• **EXERCISE GOAL**
The data below should be duplicated in full, unchanged.

• **Dataset records**
..........
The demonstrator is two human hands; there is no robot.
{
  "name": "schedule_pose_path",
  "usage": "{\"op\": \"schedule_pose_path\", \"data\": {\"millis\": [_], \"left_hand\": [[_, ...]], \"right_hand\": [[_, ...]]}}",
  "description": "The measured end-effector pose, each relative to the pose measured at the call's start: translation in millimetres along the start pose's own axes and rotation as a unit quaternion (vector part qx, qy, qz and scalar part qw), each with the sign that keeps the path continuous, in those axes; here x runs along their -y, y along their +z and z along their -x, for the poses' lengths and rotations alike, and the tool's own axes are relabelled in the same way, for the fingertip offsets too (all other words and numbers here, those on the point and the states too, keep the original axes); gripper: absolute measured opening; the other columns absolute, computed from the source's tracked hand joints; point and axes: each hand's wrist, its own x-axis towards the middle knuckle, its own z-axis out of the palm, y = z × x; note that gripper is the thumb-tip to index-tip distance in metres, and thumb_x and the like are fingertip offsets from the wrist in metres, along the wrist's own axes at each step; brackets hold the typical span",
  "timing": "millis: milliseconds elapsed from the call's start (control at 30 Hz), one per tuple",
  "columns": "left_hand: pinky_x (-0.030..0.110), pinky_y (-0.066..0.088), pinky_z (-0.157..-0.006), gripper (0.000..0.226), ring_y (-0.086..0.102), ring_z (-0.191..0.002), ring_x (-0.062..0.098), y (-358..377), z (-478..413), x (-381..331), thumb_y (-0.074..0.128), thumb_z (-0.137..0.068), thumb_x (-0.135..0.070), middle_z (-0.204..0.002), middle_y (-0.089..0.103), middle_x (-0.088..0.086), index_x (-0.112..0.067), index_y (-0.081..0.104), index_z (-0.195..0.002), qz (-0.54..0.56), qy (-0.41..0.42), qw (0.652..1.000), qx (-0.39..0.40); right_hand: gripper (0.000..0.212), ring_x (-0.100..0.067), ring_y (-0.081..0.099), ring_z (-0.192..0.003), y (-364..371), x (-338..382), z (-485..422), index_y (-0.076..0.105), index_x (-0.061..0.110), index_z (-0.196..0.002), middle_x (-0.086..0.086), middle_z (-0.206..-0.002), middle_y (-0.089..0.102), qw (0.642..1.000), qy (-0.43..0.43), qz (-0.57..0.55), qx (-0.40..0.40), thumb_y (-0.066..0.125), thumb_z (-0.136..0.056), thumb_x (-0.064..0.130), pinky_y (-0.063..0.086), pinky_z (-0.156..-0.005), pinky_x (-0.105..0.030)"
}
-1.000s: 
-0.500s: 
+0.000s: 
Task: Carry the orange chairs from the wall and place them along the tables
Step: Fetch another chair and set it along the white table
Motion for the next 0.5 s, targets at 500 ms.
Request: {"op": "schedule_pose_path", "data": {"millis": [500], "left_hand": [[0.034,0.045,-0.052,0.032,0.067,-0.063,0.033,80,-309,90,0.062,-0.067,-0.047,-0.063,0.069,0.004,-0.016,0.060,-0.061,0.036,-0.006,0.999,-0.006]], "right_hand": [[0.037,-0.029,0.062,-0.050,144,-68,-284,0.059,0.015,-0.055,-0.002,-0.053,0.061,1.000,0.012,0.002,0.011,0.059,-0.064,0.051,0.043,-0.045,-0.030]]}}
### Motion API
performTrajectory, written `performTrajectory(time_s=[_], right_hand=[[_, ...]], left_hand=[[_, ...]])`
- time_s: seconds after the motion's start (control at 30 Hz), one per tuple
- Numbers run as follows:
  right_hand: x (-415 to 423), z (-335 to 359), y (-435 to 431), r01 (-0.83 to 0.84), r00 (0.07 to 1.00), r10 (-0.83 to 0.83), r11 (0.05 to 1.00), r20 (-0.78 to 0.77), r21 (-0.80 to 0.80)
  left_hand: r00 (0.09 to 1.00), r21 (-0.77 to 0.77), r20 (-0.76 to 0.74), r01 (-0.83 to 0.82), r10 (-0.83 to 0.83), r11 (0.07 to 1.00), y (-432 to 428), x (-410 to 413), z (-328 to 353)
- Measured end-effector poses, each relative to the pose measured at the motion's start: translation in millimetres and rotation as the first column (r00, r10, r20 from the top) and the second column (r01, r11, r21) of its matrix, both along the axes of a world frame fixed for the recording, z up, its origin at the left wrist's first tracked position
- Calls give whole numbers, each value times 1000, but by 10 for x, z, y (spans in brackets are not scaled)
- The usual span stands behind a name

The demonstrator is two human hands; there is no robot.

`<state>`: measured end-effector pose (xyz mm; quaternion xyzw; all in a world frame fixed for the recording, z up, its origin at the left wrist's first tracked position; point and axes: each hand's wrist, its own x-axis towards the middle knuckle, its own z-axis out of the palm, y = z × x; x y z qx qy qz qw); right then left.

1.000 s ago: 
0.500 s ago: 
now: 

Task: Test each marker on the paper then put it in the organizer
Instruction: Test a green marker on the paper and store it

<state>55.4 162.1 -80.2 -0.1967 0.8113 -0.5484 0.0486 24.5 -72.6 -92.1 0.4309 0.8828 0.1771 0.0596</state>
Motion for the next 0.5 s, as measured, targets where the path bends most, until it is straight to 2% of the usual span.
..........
• **RESULT**
The demonstrator is two human hands; there is no robot.
{
  "name": "schedule_pose_path",
  "usage": "{\"op\": \"schedule_pose_path\", \"data\": {\"millis\": [_], \"left_hand\": [[_, ...]], \"right_hand\": [[_, ...]]}}",
  "description": "The measured end-effector pose, each relative to the pose measured at the call's start: translation in millimetres along the start pose's own axes and rotation as a unit quaternion (vector part qx, qy, qz and scalar part qw), each with the sign that keeps the path continuous, in those axes; here x runs along their -y, y along their +z and z along their -x, for the poses' lengths and rotations alike, and the tool's own axes are relabelled in the same way, for the fingertip offsets too (all other words and numbers here, those on the point and the states too, keep the original axes); gripper: absolute measured opening; the other columns absolute, computed from the source's tracked hand joints; point and axes: each hand's wrist, its own x-axis towards the middle knuckle, its own z-axis out of the palm, y = z × x; note that gripper is the thumb-tip to index-tip distance in metres, and thumb_x and the like are fingertip offsets from the wrist in metres, along the wrist's own axes at each step; brackets hold the typical span",
  "timing": "millis: milliseconds elapsed from the call's start (control at 30 Hz), one per tuple",
  "columns": "left_hand: pinky_x (-0.030..0.110), pinky_y (-0.066..0.088), pinky_z (-0.157..-0.006), gripper (0.000..0.226), ring_y (-0.086..0.102), ring_z (-0.191..0.002), ring_x (-0.062..0.098), y (-358..377), z (-478..413), x (-381..331), thumb_y (-0.074..0.128), thumb_z (-0.137..0.068), thumb_x (-0.135..0.070), middle_z (-0.204..0.002), middle_y (-0.089..0.103), middle_x (-0.088..0.086), index_x (-0.112..0.067), index_y (-0.081..0.104), index_z (-0.195..0.002), qz (-0.54..0.56), qy (-0.41..0.42), qw (0.652..1.000), qx (-0.39..0.40); right_hand: gripper (0.000..0.212), ring_x (-0.100..0.067), ring_y (-0.081..0.099), ring_z (-0.192..0.003), y (-364..371), x (-338..382), z (-485..422), index_y (-0.076..0.105), index_x (-0.061..0.110), index_z (-0.196..0.002), middle_x (-0.086..0.086), middle_z (-0.206..-0.002), middle_y (-0.089..0.102), qw (0.642..1.000), qy (-0.43..0.43), qz (-0.57..0.55), qx (-0.40..0.40), thumb_y (-0.066..0.125), thumb_z (-0.136..0.056), thumb_x (-0.064..0.130), pinky_y (-0.063..0.086), pinky_z (-0.156..-0.005), pinky_x (-0.105..0.030)"
}
-1.000s: 
-0.500s: 
+0.000s: 
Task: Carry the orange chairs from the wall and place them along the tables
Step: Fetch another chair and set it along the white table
Motion for the next 0.5 s, targets at 500 ms.
Request: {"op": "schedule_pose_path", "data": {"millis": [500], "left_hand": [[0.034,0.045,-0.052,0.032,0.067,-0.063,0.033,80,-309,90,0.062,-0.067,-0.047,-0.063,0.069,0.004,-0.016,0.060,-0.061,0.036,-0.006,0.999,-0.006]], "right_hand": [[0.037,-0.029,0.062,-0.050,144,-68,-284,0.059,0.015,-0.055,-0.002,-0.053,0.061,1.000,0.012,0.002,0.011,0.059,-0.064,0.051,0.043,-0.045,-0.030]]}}
### Motion API
performTrajectory, written `performTrajectory(time_s=[_], right_hand=[[_, ...]], left_hand=[[_, ...]])`
- time_s: seconds after the motion's start (control at 30 Hz), one per tuple
- Numbers run as follows:
  right_hand: x (-415 to 423), z (-335 to 359), y (-435 to 431), r01 (-0.83 to 0.84), r00 (0.07 to 1.00), r10 (-0.83 to 0.83), r11 (0.05 to 1.00), r20 (-0.78 to 0.77), r21 (-0.80 to 0.80)
  left_hand: r00 (0.09 to 1.00), r21 (-0.77 to 0.77), r20 (-0.76 to 0.74), r01 (-0.83 to 0.82), r10 (-0.83 to 0.83), r11 (0.07 to 1.00), y (-432 to 428), x (-410 to 413), z (-328 to 353)
- Measured end-effector poses, each relative to the pose measured at the motion's start: translation in millimetres and rotation as the first column (r00, r10, r20 from the top) and the second column (r01, r11, r21) of its matrix, both along the axes of a world frame fixed for the recording, z up, its origin at the left wrist's first tracked position
- Calls give whole numbers, each value times 1000, but by 10 for x, z, y (spans in brackets are not scaled)
- The usual span stands behind a name

The demonstrator is two human hands; there is no robot.

`<state>`: measured end-effector pose (xyz mm; quaternion xyzw; all in a world frame fixed for the recording, z up, its origin at the left wrist's first tracked position; point and axes: each hand's wrist, its own x-axis towards the middle knuckle, its own z-axis out of the palm, y = z × x; x y z qx qy qz qw); right then left.

1.000 s ago: 
0.500 s ago: 
now: 

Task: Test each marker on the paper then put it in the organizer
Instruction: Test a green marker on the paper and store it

<state>55.4 162.1 -80.2 -0.1967 0.8113 -0.5484 0.0486 24.5 -72.6 -92.1 0.4309 0.8828 0.1771 0.0596</state>
Motion for the next 0.5 s, as measured, targets where the path bends most, until it is straight to 2% of the usual span.

The requested output has been fully supplied.